Exercise description = Transcribe the entire listing, keeping each word as it is.

Data shown =
Content starts
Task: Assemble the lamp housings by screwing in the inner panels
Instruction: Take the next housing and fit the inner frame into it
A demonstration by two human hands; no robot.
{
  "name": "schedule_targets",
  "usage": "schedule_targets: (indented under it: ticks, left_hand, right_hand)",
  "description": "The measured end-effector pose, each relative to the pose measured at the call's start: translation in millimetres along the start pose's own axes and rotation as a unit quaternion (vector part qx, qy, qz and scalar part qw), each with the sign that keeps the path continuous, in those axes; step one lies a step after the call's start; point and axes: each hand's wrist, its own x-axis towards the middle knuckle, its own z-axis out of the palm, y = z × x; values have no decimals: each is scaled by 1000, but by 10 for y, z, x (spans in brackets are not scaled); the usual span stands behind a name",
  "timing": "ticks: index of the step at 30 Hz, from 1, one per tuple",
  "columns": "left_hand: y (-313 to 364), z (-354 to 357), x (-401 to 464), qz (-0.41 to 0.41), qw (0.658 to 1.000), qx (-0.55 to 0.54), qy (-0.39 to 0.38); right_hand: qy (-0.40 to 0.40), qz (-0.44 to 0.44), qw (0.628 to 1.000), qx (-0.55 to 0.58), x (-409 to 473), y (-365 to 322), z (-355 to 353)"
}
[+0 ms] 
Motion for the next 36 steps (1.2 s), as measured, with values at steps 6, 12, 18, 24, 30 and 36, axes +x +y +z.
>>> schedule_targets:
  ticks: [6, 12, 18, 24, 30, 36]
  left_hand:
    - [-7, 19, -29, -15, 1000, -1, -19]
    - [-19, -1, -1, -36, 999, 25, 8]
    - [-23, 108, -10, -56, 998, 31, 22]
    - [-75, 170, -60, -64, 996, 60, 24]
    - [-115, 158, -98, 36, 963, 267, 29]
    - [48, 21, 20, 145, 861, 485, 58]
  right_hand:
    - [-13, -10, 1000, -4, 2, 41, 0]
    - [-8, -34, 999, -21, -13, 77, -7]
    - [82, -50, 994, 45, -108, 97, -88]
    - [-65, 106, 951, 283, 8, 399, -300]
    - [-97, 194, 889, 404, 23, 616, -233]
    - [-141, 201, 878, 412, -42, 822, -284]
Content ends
Response below =
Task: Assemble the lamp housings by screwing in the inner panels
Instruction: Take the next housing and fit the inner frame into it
A demonstration by two human hands; no robot.
{
  "name": "schedule_targets",
  "usage": "schedule_targets: (indented under it: ticks, left_hand, right_hand)",
  "description": "The measured end-effector pose, each relative to the pose measured at the call's start: translation in millimetres along the start pose's own axes and rotation as a unit quaternion (vector part qx, qy, qz and scalar part qw), each with the sign that keeps the path continuous, in those axes; step one lies a step after the call's start; point and axes: each hand's wrist, its own x-axis towards the middle knuckle, its own z-axis out of the palm, y = z × x; values have no decimals: each is scaled by 1000, but by 10 for y, z, x (spans in brackets are not scaled); the usual span stands behind a name",
  "timing": "ticks: index of the step at 30 Hz, from 1, one per tuple",
  "columns": "left_hand: y (-313 to 364), z (-354 to 357), x (-401 to 464), qz (-0.41 to 0.41), qw (0.658 to 1.000), qx (-0.55 to 0.54), qy (-0.39 to 0.38); right_hand: qy (-0.40 to 0.40), qz (-0.44 to 0.44), qw (0.628 to 1.000), qx (-0.55 to 0.58), x (-409 to 473), y (-365 to 322), z (-355 to 353)"
}
[+0 ms] 
Motion for the next 36 steps (1.2 s), as measured, with values at steps 6, 12, 18, 24, 30 and 36, axes +x +y +z.
>>> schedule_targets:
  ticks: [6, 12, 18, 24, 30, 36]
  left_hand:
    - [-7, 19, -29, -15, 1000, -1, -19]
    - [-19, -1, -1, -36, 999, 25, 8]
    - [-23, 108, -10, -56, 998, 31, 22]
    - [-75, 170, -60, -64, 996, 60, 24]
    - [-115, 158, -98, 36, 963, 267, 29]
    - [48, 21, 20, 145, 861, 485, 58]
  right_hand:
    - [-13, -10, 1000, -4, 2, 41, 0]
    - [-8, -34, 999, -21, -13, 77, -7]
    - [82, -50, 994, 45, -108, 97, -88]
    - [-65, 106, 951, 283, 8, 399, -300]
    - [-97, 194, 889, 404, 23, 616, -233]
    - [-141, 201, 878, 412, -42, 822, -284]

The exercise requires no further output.